Sekarang, berbagai sekolah ekonomi mengusulkan solusi yang berbeda. Monetaris prioritas utama mereka adalah mengendalikan inflasi terlebih dahulu, dengan mengurangi penawaran uang, meskipun ini dapat memperlambat pertumbuhan dalam jangka pendek. Ekonomi dari sisi penawaran menyarankan meningkatkan efisiensi produksi, mengurangi biaya energi, dan subsidi untuk produksi. Sementara pendukung pasar bebas berargumen bahwa membiarkan pasar mengatur diri sendiri akhirnya akan menyeimbangkan semuanya, meskipun ini bisa memakan waktu bertahun-tahun dan menyebabkan banyak orang menderita di jalan.
Lalu, bagaimana stagflasi mempengaruhi pasar cryptocurrency? Di sinilah menariknya. Ketika pendapatan orang stagnan atau menurun, mereka memiliki lebih sedikit uang untuk diinvestasikan dalam aset berisiko seperti Bitcoin dan kripto lainnya. Investor besar juga cenderung mengurangi eksposur terhadap aset yang volatil di masa-masa seperti ini.
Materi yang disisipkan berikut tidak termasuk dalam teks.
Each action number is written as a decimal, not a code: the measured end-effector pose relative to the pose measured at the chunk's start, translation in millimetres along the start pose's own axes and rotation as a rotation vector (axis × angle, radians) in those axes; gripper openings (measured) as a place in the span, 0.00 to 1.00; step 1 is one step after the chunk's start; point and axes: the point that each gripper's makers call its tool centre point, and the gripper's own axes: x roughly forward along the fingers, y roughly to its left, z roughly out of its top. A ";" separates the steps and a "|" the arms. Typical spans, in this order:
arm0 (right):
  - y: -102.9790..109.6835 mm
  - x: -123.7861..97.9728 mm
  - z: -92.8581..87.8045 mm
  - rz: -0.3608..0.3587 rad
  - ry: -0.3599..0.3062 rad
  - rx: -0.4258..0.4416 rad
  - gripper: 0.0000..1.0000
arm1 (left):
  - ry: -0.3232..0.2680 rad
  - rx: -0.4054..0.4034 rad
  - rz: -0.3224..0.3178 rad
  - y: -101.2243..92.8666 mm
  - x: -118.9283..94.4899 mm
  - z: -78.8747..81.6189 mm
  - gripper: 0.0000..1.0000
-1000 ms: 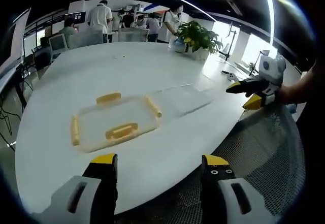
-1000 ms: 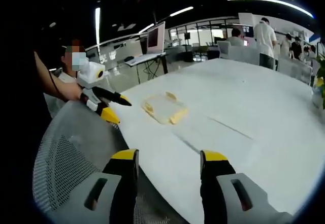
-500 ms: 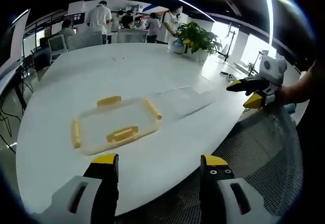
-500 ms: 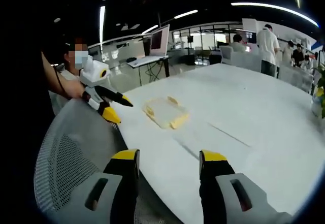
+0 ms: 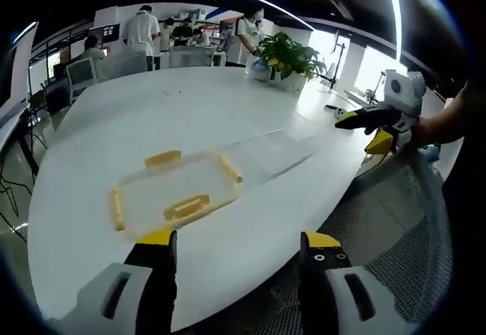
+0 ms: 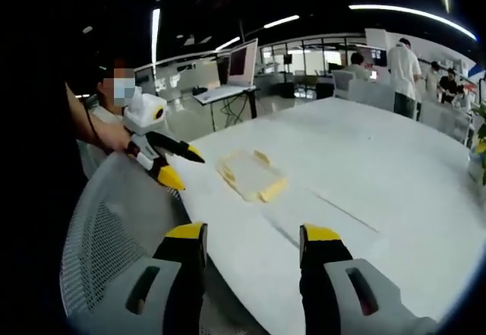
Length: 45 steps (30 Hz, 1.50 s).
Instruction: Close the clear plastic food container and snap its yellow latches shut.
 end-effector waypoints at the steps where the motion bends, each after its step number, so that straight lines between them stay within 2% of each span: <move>1: -0.3 0.6 1.8 -0.001 -0.005 -0.001 0.49 | -0.002 -0.007 -0.002 2.1 -0.8 0.5 0.62; 10: -0.6 8.6 11.5 -0.006 -0.006 -0.008 0.49 | 0.024 -0.005 -0.029 6.2 -2.2 -5.1 0.62; 15: 6.9 20.5 19.4 0.006 -0.010 -0.006 0.49 | 0.030 0.012 -0.049 8.4 -2.5 -2.3 0.62; 26: 17.1 48.0 29.4 0.025 -0.002 -0.017 0.48 | 0.066 0.046 -0.077 26.5 -2.7 -4.3 0.61; 37: 17.3 66.6 23.3 0.019 0.054 -0.057 0.48 | 0.104 0.072 -0.107 40.3 -0.5 -13.1 0.61; 45: 18.6 76.9 25.8 0.008 0.071 -0.070 0.48 | 0.113 0.080 -0.111 56.6 -1.0 -10.5 0.58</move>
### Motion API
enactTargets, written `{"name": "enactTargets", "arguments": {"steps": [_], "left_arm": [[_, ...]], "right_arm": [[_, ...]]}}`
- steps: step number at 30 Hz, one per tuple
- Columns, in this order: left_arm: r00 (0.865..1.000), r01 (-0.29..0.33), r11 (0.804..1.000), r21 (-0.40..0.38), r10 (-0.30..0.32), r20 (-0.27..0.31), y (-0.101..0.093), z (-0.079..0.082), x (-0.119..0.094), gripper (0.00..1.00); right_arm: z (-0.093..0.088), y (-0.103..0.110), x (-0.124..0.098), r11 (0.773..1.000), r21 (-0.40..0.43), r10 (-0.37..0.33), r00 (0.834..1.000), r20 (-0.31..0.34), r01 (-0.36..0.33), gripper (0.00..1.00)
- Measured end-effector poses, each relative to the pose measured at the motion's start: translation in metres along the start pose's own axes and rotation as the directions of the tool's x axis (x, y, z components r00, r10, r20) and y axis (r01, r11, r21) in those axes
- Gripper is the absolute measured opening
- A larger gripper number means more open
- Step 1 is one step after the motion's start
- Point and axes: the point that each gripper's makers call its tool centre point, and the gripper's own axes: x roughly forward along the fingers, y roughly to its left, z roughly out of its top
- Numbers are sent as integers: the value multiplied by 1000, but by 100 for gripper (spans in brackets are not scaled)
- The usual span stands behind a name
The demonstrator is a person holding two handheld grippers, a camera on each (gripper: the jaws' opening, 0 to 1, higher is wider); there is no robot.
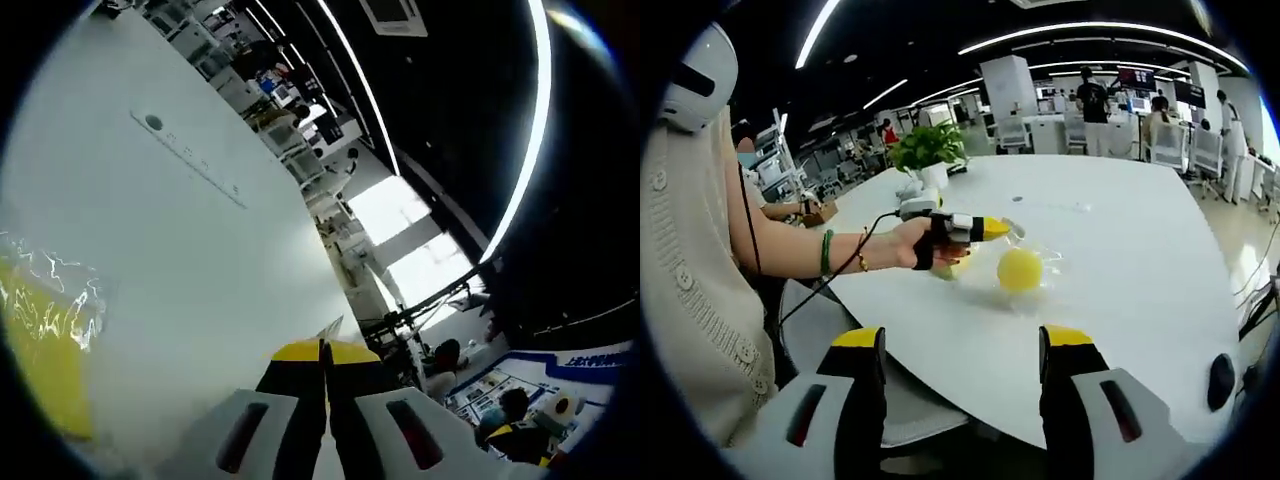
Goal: Compare the silicone blocks by pressing each to a similar depth, holding the contact briefly, and releasing to observe deformation and rebound differences across the visible hardness samples.
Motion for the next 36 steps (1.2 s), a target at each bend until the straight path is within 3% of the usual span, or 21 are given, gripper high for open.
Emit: {"name": "enactTargets", "arguments": {"steps": [6,9,10,11,12,13,15,17,18,20,24,29,33,36], "left_arm": [[999,-53,999,2,53,1,22,-1,5,0],[992,-122,992,15,122,-21,42,-9,9,0],[992,-123,992,4,123,-16,45,-9,11,0],[994,-111,992,-59,110,-12,45,-9,13,0],[993,-118,992,-39,118,-11,47,-10,14,0],[983,-179,983,31,180,-25,58,-10,14,0],[971,-232,969,80,236,-40,65,-12,15,0],[939,-314,927,206,335,-77,78,-15,12,0],[933,-307,892,332,351,-81,78,-15,14,0],[915,-313,839,445,392,-98,79,-15,16,0],[899,-283,749,599,425,-107,76,-14,25,0],[903,-285,747,601,419,-92,75,-14,24,1],[892,-279,710,646,440,-99,80,-14,14,9],[885,-278,713,644,451,-117,76,-13,3,12]], "right_arm": [[-5,3,8,1000,6,14,1000,-25,-13,56],[-7,4,12,1000,15,21,999,-37,-20,55],[-7,5,13,1000,15,24,999,-42,-23,55],[-8,5,13,999,17,29,999,-46,-28,55],[-8,6,14,999,19,33,998,-48,-32,55],[-7,7,14,999,23,36,998,-47,-35,55],[-6,7,14,999,18,35,998,-49,-34,54],[-4,7,13,999,17,34,999,-40,-34,54],[-3,7,13,999,20,34,999,-35,-33,54],[-2,7,13,999,18,33,999,-32,-32,54],[-4,8,12,999,11,33,999,-37,-32,53],[-3,8,7,1000,13,24,999,-26,-23,52],[-2,9,4,1000,10,17,1000,-13,-17,53],[1,11,4,1000,2,18,1000,0,-18,53]]}}
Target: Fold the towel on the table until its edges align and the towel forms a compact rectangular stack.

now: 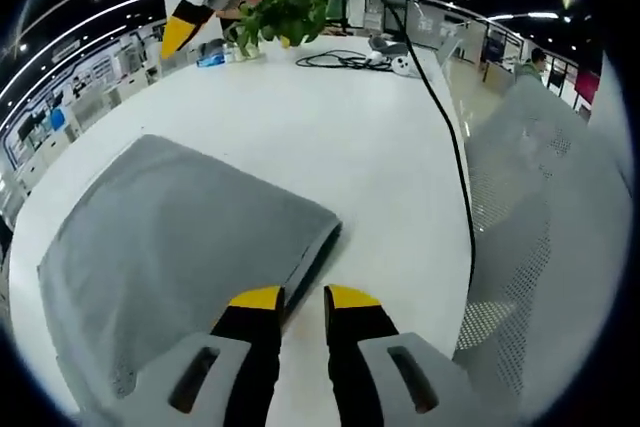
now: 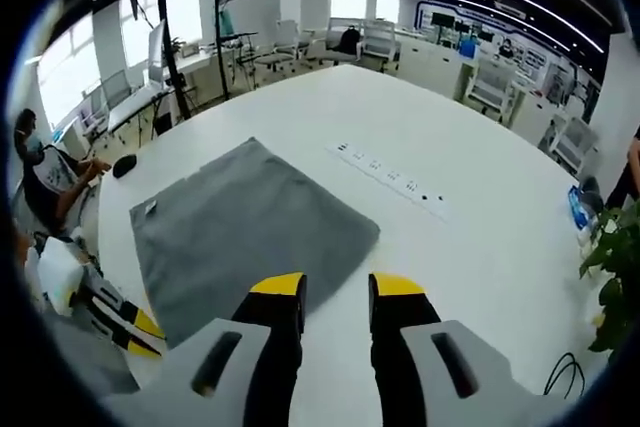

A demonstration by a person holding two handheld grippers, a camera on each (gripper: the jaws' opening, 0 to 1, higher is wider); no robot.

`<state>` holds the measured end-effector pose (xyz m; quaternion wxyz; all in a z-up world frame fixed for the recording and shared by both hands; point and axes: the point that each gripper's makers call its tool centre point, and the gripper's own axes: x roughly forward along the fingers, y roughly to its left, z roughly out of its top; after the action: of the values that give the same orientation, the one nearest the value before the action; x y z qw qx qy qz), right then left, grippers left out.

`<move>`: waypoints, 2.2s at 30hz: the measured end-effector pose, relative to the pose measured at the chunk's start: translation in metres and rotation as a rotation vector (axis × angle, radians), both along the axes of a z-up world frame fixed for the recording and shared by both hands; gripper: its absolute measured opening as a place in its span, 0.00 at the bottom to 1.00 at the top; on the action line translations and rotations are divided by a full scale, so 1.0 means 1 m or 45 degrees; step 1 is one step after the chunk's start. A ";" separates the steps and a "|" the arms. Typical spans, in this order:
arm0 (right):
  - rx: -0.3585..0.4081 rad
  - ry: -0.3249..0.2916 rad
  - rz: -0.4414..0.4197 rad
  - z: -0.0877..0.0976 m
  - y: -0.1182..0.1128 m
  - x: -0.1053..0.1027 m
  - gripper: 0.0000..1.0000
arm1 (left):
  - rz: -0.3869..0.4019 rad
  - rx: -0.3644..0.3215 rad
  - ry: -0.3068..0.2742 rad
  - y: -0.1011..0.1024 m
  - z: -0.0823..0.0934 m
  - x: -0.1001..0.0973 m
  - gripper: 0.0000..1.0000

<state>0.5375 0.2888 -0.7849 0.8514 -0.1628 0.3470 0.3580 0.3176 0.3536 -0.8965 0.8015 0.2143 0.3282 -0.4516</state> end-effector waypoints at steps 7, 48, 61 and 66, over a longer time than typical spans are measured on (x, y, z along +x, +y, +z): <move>0.007 0.035 -0.011 -0.018 -0.003 0.012 0.24 | -0.030 -0.011 -0.015 -0.023 0.004 0.002 0.17; 0.041 0.186 -0.074 -0.111 0.013 0.070 0.22 | 0.086 0.003 -0.071 -0.052 -0.019 0.014 0.13; 0.101 0.204 -0.146 -0.116 0.019 0.094 0.22 | 0.169 -0.056 0.002 -0.050 -0.017 0.016 0.03; 0.103 0.205 -0.211 -0.121 0.015 0.101 0.22 | 0.151 -0.055 0.015 -0.052 -0.017 0.010 0.03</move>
<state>0.6382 0.3042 -0.9061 0.8534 -0.0695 0.4119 0.3120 0.3279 0.3017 -0.9140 0.8293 0.1746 0.3353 -0.4115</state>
Tapi ada sisi positifnya: banyak yang melihat Bitcoin sebagai perlindungan terhadap inflasi yang meningkat. Dengan mata uang fiat yang kehilangan daya beli, memiliki sesuatu dengan pasokan terbatas seperti BTC bisa menjaga nilai. Secara historis, strategi ini berhasil bagi mereka yang mengakumulasi kripto selama bertahun-tahun, terutama selama periode inflasi. Masalahnya, dalam jangka pendek, bahkan selama stagflasi, perlindungan ini tidak bekerja sebaik itu. Ada juga korelasi yang semakin meningkat antara pasar saham dan kripto yang membuat semuanya menjadi lebih rumit.
Yang jelas adalah bahwa memahami apa itu stagflasi, mekanisme dan dampaknya, sangat penting bagi siapa saja yang menavigasi pasar saat ini. Karena ketika Anda menghadapi inflasi yang menggerogoti daya beli sementara ekonomi melambat dan pengangguran meningkat, tidak ada solusi ajaib. Yang terbaik yang bisa dilakukan adalah mempertimbangkan konteks makroekonomi secara lengkap: penawaran uang, suku bunga, dinamika penawaran dan permintaan, tren ketenagakerjaan. Hanya dengan cara ini kita benar-benar bisa memahami apa yang sedang terjadi dan bagaimana harus bersikap.